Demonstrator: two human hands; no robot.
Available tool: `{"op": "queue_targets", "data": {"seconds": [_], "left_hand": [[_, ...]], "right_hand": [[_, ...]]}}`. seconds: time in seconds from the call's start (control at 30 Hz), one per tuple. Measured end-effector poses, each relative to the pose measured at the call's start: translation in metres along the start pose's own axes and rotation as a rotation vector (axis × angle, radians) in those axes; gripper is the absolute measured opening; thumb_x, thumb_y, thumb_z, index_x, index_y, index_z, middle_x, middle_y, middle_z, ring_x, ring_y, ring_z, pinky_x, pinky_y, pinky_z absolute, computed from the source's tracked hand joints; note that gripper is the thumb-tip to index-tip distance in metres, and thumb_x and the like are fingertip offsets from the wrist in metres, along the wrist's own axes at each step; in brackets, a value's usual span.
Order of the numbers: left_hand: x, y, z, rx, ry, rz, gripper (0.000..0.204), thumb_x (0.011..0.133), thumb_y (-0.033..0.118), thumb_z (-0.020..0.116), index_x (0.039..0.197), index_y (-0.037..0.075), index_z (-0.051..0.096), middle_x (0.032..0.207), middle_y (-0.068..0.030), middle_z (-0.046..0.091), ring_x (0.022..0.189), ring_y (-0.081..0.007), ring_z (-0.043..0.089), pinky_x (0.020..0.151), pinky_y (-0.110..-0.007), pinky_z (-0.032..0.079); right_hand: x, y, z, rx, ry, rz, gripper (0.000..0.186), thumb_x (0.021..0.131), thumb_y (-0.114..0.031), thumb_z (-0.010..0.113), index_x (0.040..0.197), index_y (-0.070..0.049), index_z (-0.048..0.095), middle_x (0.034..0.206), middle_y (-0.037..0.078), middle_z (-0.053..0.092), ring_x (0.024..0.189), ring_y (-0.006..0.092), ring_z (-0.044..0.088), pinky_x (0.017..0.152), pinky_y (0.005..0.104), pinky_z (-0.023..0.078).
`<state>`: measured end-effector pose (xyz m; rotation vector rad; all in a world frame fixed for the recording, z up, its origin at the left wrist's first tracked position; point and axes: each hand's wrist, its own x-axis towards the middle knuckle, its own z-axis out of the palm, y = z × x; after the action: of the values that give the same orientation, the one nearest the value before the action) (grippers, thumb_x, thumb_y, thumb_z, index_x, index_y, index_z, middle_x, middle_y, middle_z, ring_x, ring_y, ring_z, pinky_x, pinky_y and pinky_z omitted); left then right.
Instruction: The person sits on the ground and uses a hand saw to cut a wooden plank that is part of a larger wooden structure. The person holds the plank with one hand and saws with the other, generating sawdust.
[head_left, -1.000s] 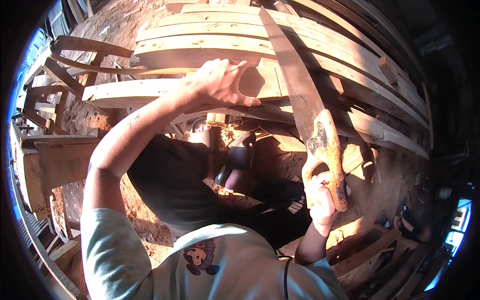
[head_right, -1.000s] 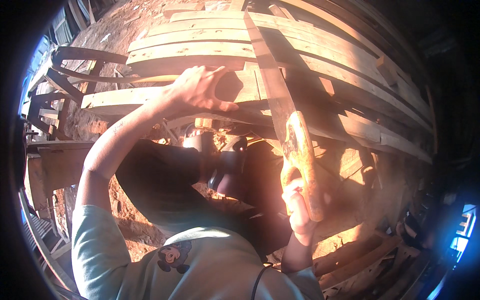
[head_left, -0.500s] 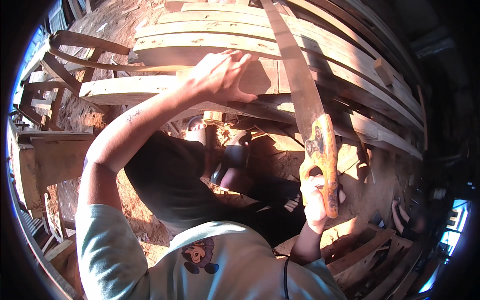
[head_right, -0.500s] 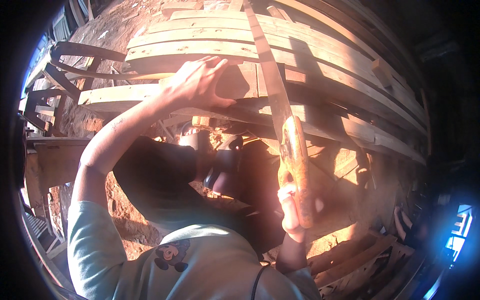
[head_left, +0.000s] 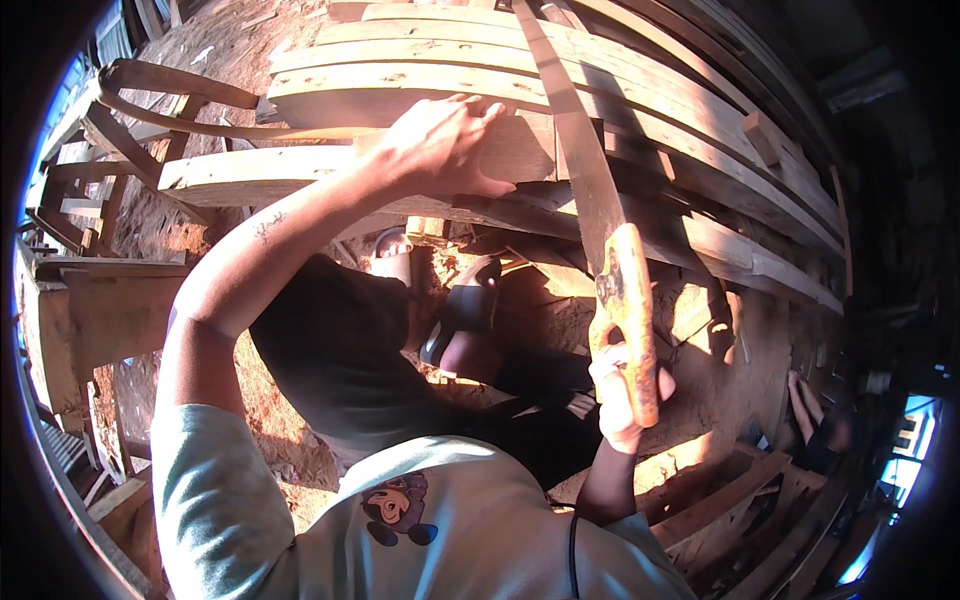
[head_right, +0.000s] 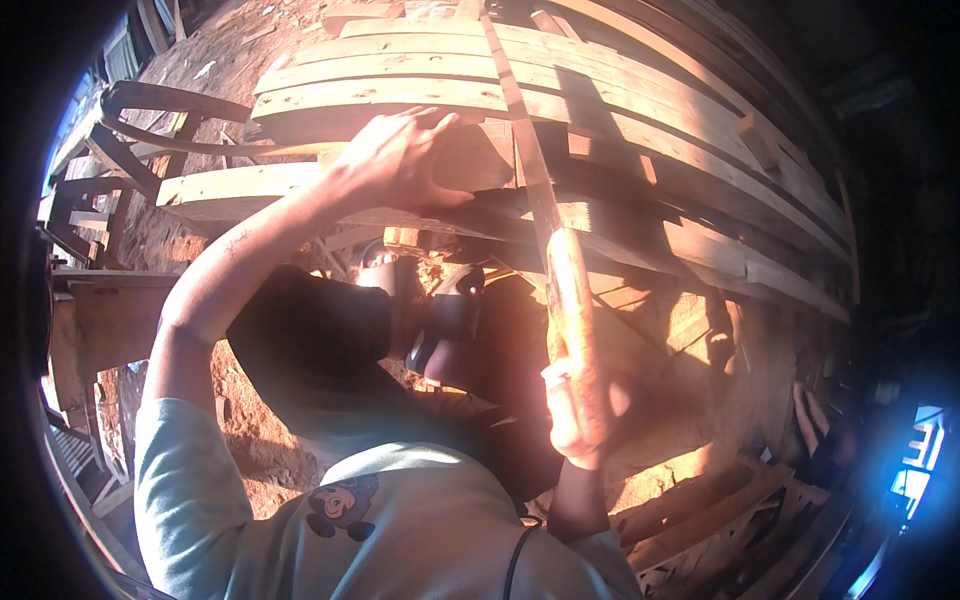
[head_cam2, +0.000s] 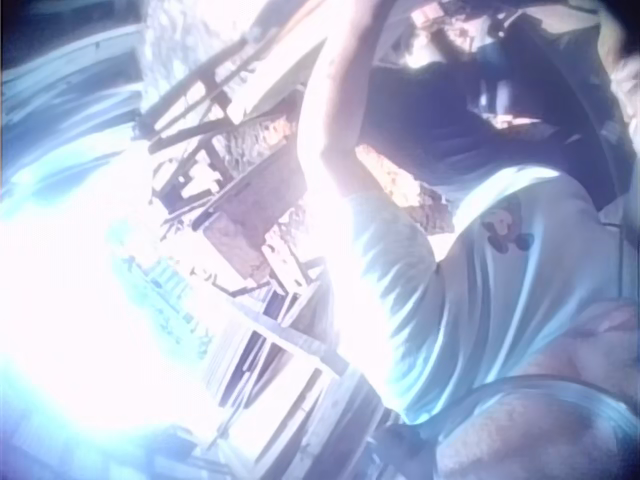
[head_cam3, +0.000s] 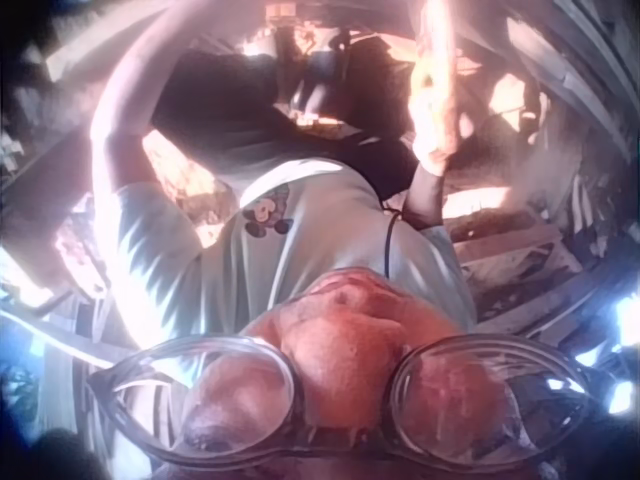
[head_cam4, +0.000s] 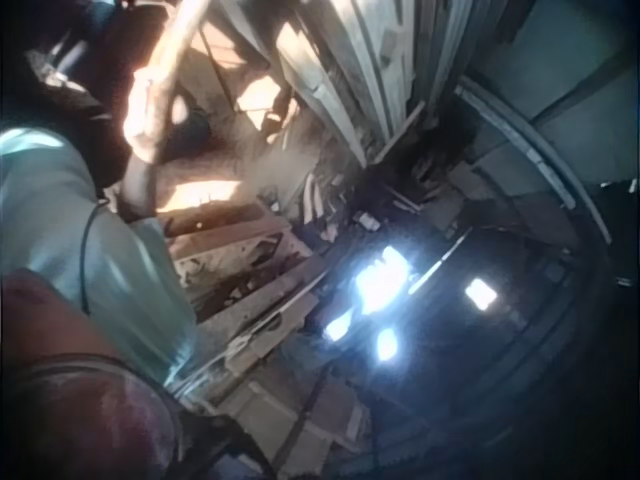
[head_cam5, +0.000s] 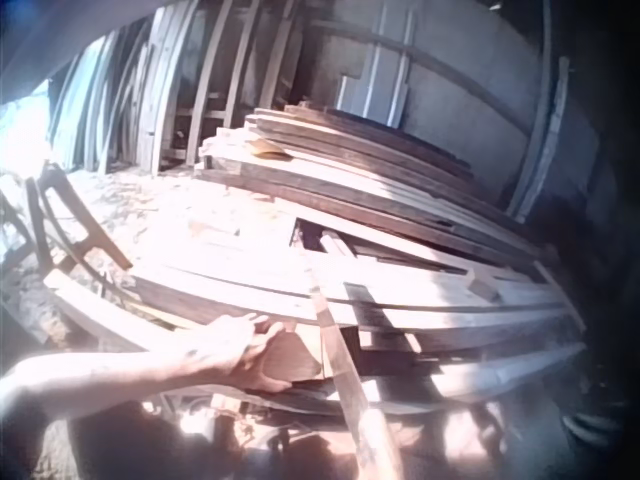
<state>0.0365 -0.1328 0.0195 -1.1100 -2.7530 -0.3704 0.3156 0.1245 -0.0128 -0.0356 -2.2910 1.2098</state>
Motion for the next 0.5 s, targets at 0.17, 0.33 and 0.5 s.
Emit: {"op": "queue_targets", "data": {"seconds": [0.17, 0.33, 0.5], "left_hand": [[0.008, 0.002, 0.002, 0.001, -0.108, -0.043, 0.1, 0.076, 0.066, 0.076, 0.143, -0.004, 0.051, 0.135, -0.0262, 0.06, 0.118, -0.0403, 0.065, 0.099, -0.047, 0.054], [0.007, -0.003, 0.007, 0.08, -0.066, -0.007, 0.097, 0.076, 0.064, 0.076, 0.141, -0.004, 0.053, 0.14, -0.0239, 0.057, 0.126, -0.0369, 0.06, 0.1, -0.046, 0.054], [0.002, -0.005, 0.018, 0.163, 0.075, 0.074, 0.093, 0.077, 0.062, 0.076, 0.138, -0.005, 0.054, 0.136, -0.0236, 0.059, 0.128, -0.0346, 0.058, 0.098, -0.046, 0.055]], "right_hand": [[0.009, -0.011, 0.001, -0.123, -0.057, -0.124, 0.008, 0.086, -0.008, 0.064, 0.09, -0.001, 0.068, 0.077, 0.006, 0.068, 0.062, 0.0164, 0.063, 0.059, 0.03, 0.048], [0.008, -0.014, 0.001, 0.05, -0.118, 0.267, 0.008, 0.086, -0.005, 0.065, 0.092, -0.002, 0.07, 0.078, 0.006, 0.069, 0.063, 0.0154, 0.064, 0.061, 0.0286, 0.051], [-0.013, -0.007, 0.0, 0.134, -0.04, 0.242, 0.008, 0.086, -0.005, 0.064, 0.091, -0.001, 0.069, 0.076, 0.005, 0.067, 0.061, 0.0142, 0.061, 0.061, 0.027, 0.05]]}}
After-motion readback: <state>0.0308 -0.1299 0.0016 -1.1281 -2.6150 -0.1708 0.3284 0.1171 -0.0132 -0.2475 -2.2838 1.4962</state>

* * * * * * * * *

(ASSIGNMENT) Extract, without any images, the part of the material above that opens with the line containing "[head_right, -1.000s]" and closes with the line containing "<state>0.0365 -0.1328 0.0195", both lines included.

(RESULT)
[head_right, -1.000s] 
[head_left, -0.500s] 
[head_right, -0.500s] 
[head_left, +0.000s] 
[head_right, +0.000s] 
[head_cam2, +0.000s] 
[head_cam3, +0.000s] 
[head_cam4, +0.000s] 
[head_cam5, +0.000s] 
<state>0.0365 -0.1328 0.0195 -1.1100 -2.7530 -0.3704 0.3156 0.1245 -0.0128 -0.0356 -2.2910 1.2098</state>

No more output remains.